Where is the best place to buy printers?  Argos?

Thanks for your advice


----------



## mathepac (12 Apr 2010)

Contrary to popular belief, Argos may not always be the best for price and, as their catalogues are only issued twice a year (apart from special offers and EOL sales) they may not offer the widest choice.


----------



## oscarbandit0 (12 Apr 2010)

Would you be able to recommend anywhere?

Thank you


----------



## mathepac (12 Apr 2010)

Lots of outlet recommendations and "steer clear ofs" in multiple threads already, try using the search facility.


----------



## greenfield (12 Apr 2010)

I bought this recently - http://www.amazon.co.uk/gp/product/B00292X5IQ/ref=oss_product - its a bit noisy but the wireless was very easy to set up and works very well from anywhere in the house.  No delivery charge now for amazon.


----------



## cian8 (12 Apr 2010)

I don't have a wireless printer per se, but I connected my normal printer to my wireless router with a LAN cable and now I can print to it from my laptop anywhere in the house, so if you already have a printer you may not need to upgrade. Mine is a HP Officejet 7310 All-In-One which is pretty price (I use it for work) but I would recommend it.


----------



## oscarbandit0 (12 Apr 2010)

hi cian 8 - thanks a mill - I didn't think of just connecting the printer to the router - feel totally dense.  Just connected up and all is working fine - have a brother printer.
Happy days -thank you so much.

Thanks to everyone for their advice - it is very much appreciated.


----------



## oscarbandit0 (13 Apr 2010)

*printer software for brother*

Where can I get the windows7  MFL suite of software for brother printer MFC 620 Cn.

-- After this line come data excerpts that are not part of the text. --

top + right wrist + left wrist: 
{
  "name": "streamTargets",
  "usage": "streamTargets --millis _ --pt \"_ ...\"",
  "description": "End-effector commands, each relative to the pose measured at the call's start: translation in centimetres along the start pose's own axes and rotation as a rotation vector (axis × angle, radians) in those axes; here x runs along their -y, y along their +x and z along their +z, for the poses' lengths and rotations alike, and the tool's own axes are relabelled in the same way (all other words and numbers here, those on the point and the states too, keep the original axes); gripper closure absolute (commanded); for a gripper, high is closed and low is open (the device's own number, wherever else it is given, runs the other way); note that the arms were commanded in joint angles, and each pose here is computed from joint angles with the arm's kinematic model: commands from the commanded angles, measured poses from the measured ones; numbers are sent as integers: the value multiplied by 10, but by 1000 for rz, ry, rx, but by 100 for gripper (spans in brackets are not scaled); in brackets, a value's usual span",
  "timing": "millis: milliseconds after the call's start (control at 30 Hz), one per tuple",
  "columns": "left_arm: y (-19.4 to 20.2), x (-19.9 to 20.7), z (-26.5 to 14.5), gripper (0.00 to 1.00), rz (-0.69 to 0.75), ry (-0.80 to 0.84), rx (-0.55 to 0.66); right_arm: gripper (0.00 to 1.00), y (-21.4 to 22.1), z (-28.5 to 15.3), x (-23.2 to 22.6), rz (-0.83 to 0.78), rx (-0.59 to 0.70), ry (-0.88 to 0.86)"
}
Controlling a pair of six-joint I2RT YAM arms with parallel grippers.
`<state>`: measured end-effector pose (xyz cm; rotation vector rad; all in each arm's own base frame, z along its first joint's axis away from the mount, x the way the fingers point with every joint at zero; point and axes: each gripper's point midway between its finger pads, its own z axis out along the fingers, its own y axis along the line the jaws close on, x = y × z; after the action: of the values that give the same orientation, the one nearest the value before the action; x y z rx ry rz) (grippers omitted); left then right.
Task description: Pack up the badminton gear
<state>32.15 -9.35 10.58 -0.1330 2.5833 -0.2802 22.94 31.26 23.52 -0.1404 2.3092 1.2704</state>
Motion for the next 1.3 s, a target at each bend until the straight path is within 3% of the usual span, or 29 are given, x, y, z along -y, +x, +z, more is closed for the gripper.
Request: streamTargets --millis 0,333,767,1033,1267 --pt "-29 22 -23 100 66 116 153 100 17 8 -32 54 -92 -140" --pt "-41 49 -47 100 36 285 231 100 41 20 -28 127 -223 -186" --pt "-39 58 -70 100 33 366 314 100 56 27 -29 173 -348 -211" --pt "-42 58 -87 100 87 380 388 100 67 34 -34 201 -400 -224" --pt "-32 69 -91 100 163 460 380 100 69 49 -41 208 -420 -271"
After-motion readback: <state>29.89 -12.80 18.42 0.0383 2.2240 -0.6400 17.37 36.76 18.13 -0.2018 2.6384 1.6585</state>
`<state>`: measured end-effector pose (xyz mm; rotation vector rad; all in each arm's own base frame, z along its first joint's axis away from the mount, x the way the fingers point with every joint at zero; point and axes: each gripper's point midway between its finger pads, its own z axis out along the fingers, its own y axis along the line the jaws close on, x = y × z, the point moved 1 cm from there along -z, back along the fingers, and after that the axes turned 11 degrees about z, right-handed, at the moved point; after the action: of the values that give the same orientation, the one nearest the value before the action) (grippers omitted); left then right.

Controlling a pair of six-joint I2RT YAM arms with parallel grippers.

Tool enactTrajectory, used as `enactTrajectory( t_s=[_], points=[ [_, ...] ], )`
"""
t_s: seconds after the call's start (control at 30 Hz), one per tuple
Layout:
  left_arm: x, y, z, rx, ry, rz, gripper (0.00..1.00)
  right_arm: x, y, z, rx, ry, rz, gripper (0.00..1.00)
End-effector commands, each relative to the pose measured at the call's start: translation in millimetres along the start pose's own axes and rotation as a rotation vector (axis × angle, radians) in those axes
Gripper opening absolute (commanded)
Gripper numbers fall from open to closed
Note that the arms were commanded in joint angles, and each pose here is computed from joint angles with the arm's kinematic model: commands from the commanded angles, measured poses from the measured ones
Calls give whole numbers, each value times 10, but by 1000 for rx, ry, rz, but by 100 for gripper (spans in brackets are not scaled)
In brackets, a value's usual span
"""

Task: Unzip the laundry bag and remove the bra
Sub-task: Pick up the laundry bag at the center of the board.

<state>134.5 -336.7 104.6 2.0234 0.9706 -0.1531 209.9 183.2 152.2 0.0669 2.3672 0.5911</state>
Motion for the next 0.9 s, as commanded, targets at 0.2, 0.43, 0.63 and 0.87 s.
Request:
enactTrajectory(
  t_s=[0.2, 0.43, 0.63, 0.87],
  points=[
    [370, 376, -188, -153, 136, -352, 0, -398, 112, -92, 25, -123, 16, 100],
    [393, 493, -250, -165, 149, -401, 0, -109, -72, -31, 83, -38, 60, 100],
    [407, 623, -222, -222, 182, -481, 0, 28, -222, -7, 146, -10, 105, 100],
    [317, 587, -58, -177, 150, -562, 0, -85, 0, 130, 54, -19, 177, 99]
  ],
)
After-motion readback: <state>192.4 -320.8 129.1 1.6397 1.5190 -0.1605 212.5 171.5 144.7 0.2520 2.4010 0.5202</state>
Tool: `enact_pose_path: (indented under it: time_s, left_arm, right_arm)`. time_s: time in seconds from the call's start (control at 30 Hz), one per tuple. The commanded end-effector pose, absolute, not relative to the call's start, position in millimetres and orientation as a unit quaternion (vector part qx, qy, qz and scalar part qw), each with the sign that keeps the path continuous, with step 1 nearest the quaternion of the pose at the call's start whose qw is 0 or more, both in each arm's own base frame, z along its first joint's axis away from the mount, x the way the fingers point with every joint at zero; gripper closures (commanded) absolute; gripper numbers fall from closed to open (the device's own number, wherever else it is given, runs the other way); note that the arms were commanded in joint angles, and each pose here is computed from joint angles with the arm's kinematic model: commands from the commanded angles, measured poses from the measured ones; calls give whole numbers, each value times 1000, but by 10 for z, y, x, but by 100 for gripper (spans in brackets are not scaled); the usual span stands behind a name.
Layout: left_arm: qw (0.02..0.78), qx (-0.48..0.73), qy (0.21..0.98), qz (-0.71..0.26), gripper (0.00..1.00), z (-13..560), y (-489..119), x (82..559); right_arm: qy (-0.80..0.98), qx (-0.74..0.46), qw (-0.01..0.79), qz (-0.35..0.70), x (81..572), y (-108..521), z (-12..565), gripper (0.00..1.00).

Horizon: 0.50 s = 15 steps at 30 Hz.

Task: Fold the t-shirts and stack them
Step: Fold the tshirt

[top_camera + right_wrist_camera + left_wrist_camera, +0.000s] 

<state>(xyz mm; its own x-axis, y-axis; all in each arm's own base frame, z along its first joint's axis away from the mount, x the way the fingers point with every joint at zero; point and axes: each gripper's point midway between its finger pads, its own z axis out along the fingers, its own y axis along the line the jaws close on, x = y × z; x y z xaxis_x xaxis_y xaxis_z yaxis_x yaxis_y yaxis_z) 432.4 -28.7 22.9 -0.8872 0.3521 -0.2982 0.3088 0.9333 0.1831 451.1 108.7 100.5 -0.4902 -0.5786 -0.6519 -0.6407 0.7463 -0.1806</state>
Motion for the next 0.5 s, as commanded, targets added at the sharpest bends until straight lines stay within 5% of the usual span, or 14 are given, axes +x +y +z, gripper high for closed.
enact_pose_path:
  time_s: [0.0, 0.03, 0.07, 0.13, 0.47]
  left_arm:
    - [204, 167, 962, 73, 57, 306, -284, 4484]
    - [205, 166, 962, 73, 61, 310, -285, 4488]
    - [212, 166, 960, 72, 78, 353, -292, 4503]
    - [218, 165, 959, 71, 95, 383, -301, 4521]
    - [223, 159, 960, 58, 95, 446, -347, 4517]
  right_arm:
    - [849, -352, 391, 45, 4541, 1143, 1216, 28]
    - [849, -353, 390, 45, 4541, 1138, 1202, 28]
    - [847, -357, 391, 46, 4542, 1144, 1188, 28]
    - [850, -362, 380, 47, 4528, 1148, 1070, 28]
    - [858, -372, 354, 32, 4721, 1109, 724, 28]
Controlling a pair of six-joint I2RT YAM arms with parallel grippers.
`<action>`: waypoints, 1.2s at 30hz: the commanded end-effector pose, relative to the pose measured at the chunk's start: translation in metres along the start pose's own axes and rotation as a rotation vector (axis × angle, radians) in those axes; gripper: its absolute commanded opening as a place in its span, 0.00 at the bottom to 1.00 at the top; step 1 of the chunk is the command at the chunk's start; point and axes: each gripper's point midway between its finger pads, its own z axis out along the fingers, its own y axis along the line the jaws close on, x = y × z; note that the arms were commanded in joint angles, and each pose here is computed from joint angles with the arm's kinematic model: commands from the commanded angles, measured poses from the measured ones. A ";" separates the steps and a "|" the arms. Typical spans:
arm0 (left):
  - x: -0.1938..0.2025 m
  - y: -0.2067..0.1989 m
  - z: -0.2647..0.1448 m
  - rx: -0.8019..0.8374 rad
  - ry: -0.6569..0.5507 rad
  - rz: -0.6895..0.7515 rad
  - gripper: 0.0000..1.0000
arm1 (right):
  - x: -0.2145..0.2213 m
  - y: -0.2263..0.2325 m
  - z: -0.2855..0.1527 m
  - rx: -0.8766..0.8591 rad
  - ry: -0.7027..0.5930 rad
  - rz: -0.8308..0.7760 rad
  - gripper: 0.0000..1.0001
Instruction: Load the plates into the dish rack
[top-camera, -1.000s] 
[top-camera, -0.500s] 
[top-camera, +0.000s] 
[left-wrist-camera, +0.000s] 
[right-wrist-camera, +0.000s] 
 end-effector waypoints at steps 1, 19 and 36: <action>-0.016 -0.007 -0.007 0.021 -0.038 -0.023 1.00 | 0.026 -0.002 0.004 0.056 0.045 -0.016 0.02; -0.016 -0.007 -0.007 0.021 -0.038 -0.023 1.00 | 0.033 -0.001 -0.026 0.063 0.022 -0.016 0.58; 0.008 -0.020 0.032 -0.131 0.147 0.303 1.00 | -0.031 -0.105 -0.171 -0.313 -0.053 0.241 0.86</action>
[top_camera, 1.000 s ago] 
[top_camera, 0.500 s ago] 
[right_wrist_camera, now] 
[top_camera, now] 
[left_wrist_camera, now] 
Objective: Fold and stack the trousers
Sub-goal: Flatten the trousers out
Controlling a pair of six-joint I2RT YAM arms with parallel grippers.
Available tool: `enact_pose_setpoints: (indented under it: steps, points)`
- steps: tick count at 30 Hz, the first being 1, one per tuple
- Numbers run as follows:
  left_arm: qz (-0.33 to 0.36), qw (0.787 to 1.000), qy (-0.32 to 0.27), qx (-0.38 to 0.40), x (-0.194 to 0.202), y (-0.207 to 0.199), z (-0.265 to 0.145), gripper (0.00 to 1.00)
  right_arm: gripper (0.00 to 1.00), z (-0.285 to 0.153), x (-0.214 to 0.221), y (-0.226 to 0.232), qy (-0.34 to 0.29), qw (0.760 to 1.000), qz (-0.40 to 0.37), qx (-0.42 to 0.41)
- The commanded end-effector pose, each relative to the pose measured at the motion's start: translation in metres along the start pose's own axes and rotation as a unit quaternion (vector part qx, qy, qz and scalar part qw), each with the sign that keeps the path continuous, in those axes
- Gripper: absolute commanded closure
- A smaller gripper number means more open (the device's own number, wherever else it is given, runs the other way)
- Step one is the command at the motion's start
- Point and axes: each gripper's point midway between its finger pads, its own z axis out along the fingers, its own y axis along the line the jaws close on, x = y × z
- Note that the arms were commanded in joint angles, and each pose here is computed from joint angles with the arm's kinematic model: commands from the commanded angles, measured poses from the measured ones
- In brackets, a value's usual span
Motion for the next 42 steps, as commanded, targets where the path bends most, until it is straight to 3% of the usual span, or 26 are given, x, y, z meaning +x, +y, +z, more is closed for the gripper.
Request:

I checked out the brother website and the only options they seemed to have were for printers on networks and managing printers etc. 

There are other websites but I was afraid to download from them.

I can print as I have the drivers but I don't have the software which is handy for scanning to pdf etc.

Thank you.


----------



## snice21 (15 Sep 2010)

*Advice on a good all in one wireless printer for 250 Euro*

Hey folks. Looking for advice on an all in one wireless colour printer. I'm looking for something that's pretty robust (ie no Plastic arms that are too flimsy to act as a tray etc etc). Don't want something that is too noisy. Would like it to have a document feeder (ie so that I can scan / copy a larger document). I would also like it to be reasonablly speedy at printing out black and white documents. Willing to spend up to 250 Euro so would really appreciated your help. Thanks


----------